At the Winona Area Public Schools (WAPS) Board meeting on December 19, Winona Area Learning Center (WALC) principal Mark Winter gave an update on the center and the current changes and methods in place to ensure a continuous stream of graduates.
As of September 4, 2012, 112 students have enrolled and walked the halls of WALC, which bills itself as a place for students in grades six through 12 who, for various reasons, have not succeeded in a traditional classroom and need a “second chance.” Out of the 112 students, 31 are no longer there, 18 of whom were 15-day drops, meaning that a student dropped out of WALC after not attending class for a period of 15 consecutive days.
The 15-day drop is part of a bigger, overall concern for grade 12+ students, who are either in their senior year of high school or past their senior year, and still working on earning high school diplomas. For many of these students, attendance and absences are the main problem.

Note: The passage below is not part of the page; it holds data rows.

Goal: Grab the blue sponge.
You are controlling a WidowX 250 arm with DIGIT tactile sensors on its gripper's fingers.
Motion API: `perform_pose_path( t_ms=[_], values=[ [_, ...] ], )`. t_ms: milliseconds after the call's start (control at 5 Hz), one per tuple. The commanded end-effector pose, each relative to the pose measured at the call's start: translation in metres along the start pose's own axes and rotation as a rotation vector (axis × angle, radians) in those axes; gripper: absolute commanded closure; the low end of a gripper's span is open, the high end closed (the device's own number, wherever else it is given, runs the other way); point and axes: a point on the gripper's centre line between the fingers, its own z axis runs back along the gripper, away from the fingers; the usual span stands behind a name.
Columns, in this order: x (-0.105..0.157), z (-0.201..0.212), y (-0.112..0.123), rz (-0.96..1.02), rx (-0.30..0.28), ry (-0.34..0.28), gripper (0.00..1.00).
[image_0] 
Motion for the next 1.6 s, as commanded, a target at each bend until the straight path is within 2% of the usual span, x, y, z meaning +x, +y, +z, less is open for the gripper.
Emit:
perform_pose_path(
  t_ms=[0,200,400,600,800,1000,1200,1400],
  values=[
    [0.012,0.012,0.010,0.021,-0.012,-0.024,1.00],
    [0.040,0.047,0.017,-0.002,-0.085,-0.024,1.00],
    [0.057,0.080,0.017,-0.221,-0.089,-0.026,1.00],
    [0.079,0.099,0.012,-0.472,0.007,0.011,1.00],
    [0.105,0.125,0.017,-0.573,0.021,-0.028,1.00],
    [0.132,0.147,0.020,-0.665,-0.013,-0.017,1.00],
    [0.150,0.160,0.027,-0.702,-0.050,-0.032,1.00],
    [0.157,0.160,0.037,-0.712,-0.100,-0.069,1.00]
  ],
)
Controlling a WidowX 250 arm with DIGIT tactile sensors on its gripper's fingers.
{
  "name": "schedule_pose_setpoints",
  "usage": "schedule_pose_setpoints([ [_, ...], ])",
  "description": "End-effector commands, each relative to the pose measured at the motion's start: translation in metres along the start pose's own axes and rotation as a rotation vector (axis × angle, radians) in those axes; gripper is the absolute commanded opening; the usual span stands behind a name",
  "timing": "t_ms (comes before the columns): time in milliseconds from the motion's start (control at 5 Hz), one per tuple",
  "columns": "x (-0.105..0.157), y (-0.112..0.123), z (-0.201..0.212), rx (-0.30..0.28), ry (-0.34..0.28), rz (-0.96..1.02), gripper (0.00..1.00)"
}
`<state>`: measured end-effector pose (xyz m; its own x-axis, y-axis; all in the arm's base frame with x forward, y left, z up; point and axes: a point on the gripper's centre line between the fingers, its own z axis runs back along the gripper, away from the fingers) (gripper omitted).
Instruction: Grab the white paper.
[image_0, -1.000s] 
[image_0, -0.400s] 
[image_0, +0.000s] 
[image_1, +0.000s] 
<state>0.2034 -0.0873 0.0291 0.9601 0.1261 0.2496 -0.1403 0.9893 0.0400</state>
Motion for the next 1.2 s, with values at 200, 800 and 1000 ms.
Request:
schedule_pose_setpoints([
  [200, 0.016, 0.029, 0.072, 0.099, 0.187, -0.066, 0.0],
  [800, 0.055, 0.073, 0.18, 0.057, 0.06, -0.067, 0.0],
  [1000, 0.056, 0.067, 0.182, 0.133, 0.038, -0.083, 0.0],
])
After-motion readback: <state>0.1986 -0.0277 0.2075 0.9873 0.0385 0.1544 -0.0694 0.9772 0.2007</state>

“A lot is based on attendance,” Winter explained. “If you’re not attending, you’re obviously less likely to pass a class.”
This overall lack of success for grade 12+ students is a problem that WALC has already taken steps toward addressing, including revamping its curriculum this past spring. Instead of the regular independent study that dominated schedules at WALC, school teachers and administrators created schedules that feature courses made up of 9-10 day units. Grade checks occur every two weeks, which allow both students and teachers to assess what is currently working and what is not.
"We’ve also created an advisory session, so every Wednesday after the 10-day unit, teachers get together with their students to assess [progress],” said Winter.
Each teacher is an advisor for several students. This format has allowed both students and teachers more one-on-one experience and time to assess what is working and what is not. Winter explained that within these student-teacher assessments, it is easier to pinpoint whether the reason that a student is not meeting a requirement for a unit is due to absences or something entirely different.
“By doing this, it allows the teacher much more flexibility,” he said. “Much more direct instruction rather than just handing out a packet.”
While the new system has been met with good success from the underclassmen, Winter acknowledges that grade 12+ students still seem to be struggling with overall graduation and drop-out rates. Winter and his team at the WALC have contacted other area learning centers to gather other ideas, and examined online hybrid and after-hours programs.
“We’re brainstorming, trying to come up with different ideas, different options.”
As teachers and staff weigh different options for success for all students, the grade 12+ students continue to work toward graduation and success.